The story in today’s New York Times about venture capitalist Mike Moritz (of Sequoia Capital) and his tussle with a founder of RedEnvelope puts a fine point on the current debate within the venture community about board seats.
The founder (a former board member) is agitating for the current board to fire the company’s CEO, someone who Moritz apparently believes is doing a good job. Proxy battles, dissident shareholders — it’s nasty, time-consuming stuff.
So, here is the debate: Some venture folks believe that you should hightail if off a company’s board as soon as it goes public. They feel that venture capitalists are tuned to private companies, not public ones, and their job with respect to public companies is to sell the stock, or at least distribute it as soon as possible to their limited partners.
On the other side of the debate you have VCs who feel that there is nothing wrong with staying on public company boards. Matter of fact, they argue that in some circumstances you would, as a VC, be derelict in your duties if you didn’t stay on the board. After all, your job is to obtain the highest possible return for your investors: What better way to obtain the best returns than to have an influence on the strategies and actions of the public company in which you hold stock?

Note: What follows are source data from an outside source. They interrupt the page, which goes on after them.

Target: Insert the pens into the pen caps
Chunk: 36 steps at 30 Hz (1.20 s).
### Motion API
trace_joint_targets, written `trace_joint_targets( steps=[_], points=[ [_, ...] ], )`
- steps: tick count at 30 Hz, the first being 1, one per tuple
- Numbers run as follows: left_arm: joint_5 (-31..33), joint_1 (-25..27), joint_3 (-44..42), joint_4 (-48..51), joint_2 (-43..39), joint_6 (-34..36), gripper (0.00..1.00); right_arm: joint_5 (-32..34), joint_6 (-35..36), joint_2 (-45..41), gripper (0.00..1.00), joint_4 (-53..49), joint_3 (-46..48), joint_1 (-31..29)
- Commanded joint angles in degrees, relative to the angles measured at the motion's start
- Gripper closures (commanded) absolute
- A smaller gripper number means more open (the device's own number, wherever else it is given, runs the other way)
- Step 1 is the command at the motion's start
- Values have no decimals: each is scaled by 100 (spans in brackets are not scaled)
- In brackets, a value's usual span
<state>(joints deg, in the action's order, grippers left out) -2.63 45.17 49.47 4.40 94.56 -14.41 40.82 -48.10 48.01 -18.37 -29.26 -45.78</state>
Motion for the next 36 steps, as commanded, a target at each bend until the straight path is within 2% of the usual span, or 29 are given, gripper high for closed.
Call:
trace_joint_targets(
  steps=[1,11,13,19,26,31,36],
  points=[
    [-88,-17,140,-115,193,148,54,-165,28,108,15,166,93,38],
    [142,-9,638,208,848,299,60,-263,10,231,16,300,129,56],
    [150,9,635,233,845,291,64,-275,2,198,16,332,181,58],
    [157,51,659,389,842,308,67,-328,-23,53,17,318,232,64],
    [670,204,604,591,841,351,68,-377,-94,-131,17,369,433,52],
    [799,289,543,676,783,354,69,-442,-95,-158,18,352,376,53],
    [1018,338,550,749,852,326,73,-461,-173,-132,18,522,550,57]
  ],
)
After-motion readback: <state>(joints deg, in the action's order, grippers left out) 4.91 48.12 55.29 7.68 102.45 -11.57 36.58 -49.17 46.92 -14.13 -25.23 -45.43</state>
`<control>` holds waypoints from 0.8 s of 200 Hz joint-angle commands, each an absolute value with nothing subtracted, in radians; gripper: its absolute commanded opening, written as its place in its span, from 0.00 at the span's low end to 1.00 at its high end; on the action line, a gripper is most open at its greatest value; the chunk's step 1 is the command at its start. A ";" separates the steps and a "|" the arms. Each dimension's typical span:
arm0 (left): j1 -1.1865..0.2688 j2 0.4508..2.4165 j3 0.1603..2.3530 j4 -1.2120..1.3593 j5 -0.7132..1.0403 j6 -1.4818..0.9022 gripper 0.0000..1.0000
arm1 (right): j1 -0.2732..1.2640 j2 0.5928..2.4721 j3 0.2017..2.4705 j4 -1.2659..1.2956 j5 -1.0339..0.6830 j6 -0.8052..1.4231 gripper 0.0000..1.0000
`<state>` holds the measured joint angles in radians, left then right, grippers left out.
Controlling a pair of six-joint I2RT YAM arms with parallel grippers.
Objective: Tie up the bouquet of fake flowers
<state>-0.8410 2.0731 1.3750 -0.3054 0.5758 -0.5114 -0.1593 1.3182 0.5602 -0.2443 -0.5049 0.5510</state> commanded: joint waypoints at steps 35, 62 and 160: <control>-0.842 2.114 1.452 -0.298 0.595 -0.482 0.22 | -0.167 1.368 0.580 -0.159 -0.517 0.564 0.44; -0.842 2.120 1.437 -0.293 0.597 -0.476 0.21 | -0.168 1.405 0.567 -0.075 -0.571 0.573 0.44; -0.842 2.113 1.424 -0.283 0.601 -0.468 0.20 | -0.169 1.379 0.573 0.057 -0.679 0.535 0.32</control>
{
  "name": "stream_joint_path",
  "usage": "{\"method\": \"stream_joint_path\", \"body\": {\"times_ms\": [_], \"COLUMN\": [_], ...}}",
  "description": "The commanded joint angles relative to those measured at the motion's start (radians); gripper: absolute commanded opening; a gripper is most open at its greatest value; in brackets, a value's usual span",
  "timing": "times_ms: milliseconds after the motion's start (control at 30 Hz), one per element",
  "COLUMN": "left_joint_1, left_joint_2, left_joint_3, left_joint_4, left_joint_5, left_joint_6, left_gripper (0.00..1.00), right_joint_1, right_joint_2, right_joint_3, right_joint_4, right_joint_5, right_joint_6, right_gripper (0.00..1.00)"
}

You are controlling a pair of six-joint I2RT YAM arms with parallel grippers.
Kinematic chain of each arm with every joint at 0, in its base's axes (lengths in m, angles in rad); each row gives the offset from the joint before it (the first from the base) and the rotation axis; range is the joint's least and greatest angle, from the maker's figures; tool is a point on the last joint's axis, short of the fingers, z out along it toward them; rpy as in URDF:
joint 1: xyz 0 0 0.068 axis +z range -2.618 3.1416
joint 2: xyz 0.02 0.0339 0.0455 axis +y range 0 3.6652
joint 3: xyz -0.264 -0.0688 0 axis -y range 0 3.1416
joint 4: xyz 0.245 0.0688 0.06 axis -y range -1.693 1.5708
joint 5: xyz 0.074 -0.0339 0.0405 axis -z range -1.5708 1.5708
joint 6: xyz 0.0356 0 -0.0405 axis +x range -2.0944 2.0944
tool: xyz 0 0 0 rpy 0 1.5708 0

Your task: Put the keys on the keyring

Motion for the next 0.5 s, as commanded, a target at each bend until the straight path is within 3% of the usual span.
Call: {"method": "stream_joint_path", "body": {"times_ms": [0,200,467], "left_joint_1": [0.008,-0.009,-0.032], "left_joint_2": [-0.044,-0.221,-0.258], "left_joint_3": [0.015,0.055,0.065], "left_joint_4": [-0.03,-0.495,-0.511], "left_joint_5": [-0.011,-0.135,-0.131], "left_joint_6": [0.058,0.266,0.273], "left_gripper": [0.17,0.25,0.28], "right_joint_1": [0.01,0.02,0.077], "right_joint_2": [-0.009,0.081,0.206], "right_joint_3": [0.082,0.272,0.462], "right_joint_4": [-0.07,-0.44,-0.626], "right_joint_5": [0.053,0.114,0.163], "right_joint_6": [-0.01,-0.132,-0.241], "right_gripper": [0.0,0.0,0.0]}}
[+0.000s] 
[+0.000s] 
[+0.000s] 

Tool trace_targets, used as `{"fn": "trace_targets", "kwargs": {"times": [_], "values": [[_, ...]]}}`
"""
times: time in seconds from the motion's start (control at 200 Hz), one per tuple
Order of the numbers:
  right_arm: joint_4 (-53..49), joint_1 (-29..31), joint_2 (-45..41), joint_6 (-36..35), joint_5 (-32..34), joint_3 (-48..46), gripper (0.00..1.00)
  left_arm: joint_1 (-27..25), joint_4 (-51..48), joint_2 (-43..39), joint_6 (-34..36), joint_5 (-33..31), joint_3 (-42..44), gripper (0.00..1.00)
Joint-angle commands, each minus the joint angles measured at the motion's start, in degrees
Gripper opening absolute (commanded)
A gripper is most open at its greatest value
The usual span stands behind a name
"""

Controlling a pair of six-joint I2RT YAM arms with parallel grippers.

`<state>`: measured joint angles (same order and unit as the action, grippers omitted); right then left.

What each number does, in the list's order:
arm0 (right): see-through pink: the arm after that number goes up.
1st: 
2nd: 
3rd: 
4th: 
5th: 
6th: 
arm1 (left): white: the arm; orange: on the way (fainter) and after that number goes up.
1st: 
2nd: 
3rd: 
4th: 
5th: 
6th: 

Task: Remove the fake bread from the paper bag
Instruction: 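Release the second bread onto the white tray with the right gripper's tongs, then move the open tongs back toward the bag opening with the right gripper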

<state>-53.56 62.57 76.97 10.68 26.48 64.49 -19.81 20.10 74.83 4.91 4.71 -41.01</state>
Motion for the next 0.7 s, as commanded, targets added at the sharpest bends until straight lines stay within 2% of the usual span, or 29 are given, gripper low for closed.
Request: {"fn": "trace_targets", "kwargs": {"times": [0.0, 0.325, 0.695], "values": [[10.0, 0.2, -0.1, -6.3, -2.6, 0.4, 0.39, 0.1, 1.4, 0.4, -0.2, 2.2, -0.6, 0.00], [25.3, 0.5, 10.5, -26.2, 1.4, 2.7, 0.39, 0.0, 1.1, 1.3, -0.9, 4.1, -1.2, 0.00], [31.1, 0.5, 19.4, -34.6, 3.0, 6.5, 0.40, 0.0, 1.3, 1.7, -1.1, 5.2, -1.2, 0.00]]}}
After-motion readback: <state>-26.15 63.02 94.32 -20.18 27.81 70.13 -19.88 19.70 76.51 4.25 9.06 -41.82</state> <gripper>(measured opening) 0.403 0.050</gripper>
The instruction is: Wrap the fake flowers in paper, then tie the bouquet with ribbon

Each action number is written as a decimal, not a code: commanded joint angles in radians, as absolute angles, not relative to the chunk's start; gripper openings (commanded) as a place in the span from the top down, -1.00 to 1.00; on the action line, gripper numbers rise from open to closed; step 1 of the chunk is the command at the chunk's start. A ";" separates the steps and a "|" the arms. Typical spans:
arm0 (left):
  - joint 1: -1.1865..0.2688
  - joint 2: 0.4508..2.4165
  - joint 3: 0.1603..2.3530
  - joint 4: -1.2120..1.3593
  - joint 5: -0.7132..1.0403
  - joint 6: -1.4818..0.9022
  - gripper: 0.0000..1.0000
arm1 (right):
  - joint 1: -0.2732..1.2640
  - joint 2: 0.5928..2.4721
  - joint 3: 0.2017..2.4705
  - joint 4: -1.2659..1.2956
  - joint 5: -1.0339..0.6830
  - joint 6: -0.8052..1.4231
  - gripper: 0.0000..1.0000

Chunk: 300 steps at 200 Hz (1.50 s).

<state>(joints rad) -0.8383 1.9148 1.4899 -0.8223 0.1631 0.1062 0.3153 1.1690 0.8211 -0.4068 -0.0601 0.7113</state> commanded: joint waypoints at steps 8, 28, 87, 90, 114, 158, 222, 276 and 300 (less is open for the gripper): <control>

I’m somewhat mixed, but come down gently on the side of those who think VCs should leave public boards. While I’ll concede that there are circumstances where they should stay — executive transitions, for example — the truth is that VCs have better things to do than mess about with public companies. Put another way, a good VC should be able to consistently earn higher returns for his or her investors by spending more time on private company boards and less time on public company ones.